**TASK OBJECTIVE:**
Reproduce each line of the material that follows, word for word.

**DATA EXTRACT:**
---------------

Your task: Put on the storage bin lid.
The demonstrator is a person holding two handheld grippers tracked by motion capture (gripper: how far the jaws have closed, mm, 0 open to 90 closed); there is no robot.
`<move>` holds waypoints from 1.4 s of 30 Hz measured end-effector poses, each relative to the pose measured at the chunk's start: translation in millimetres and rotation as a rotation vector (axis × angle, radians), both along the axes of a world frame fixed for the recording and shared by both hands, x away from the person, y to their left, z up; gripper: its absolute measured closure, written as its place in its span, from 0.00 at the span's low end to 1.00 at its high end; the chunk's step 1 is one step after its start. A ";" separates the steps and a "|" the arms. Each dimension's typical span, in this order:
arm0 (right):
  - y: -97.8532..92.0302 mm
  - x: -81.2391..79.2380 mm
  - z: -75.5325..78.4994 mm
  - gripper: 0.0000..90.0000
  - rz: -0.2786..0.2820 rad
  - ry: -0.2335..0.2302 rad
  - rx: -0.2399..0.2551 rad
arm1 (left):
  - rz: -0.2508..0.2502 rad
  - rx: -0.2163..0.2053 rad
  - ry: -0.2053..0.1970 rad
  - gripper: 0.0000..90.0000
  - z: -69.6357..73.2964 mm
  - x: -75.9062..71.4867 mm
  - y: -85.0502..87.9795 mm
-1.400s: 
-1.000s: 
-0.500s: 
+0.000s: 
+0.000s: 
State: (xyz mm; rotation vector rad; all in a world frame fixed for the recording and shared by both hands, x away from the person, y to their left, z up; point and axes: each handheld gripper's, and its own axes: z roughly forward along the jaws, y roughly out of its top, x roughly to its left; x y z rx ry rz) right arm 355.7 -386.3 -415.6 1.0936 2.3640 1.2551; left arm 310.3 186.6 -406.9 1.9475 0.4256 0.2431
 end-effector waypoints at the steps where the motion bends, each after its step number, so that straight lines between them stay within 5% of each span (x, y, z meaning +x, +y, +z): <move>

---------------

**OUTPUT OF THE TASK:**
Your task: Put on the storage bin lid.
The demonstrator is a person holding two handheld grippers tracked by motion capture (gripper: how far the jaws have closed, mm, 0 open to 90 closed); there is no robot.
`<move>` holds waypoints from 1.4 s of 30 Hz measured end-effector poses, each relative to the pose measured at the chunk's start: translation in millimetres and rotation as a rotation vector (axis × angle, radians), both along the axes of a world frame fixed for the recording and shared by both hands, x away from the person, y to their left, z up; gripper: its absolute measured closure, written as its place in its span, from 0.00 at the span's low end to 1.00 at its high end; the chunk's step 1 is one step after its start. A ";" separates the steps and a "|" the arms. Each dimension's typical span, in this order:
arm0 (right):
  - y: -97.8532..92.0302 mm
  - x: -81.2391..79.2380 mm
  - z: -75.5325..78.4994 mm
  - gripper: 0.0000..90.0000
  - rz: -0.2786..0.2820 rad
  - ry: -0.2335..0.2302 rad
  - rx: -0.2399..0.2551 rad
arm1 (left):
  - rz: -0.2508..0.2502 rad
  - rx: -0.2163..0.2053 rad
  - ry: -0.2053..0.1970 rad
  - gripper: 0.0000..90.0000
  - z: -69.6357..73.2964 mm
  - x: -75.9062..71.4867 mm
  - y: -85.0502..87.9795 mm
-1.400s: 
-1.000s: 
-0.500s: 
+0.000s: 
+0.000s: 
State: (xyz mm; rotation vector rad; all in a world frame fixed for the recording and shared by both hands, x away from the person, y to their left, z up; point and axes: each handheld gripper's, and its own axes: z roughly forward along the jaws, y roughly out of its top, x roughly to its left; x y z rx ry rz) right arm 355.7 -386.3 -415.6 1.0936 2.3640 1.2551; left arm 310.3 186.6 -406.9 1.9475 0.4256 0.2431
 end-effector waypoints at the steps where the motion bends, each after its step number, so that straight lines between them stay within 5% of each span (x, y, z meaning +x, +y, +z): <move>

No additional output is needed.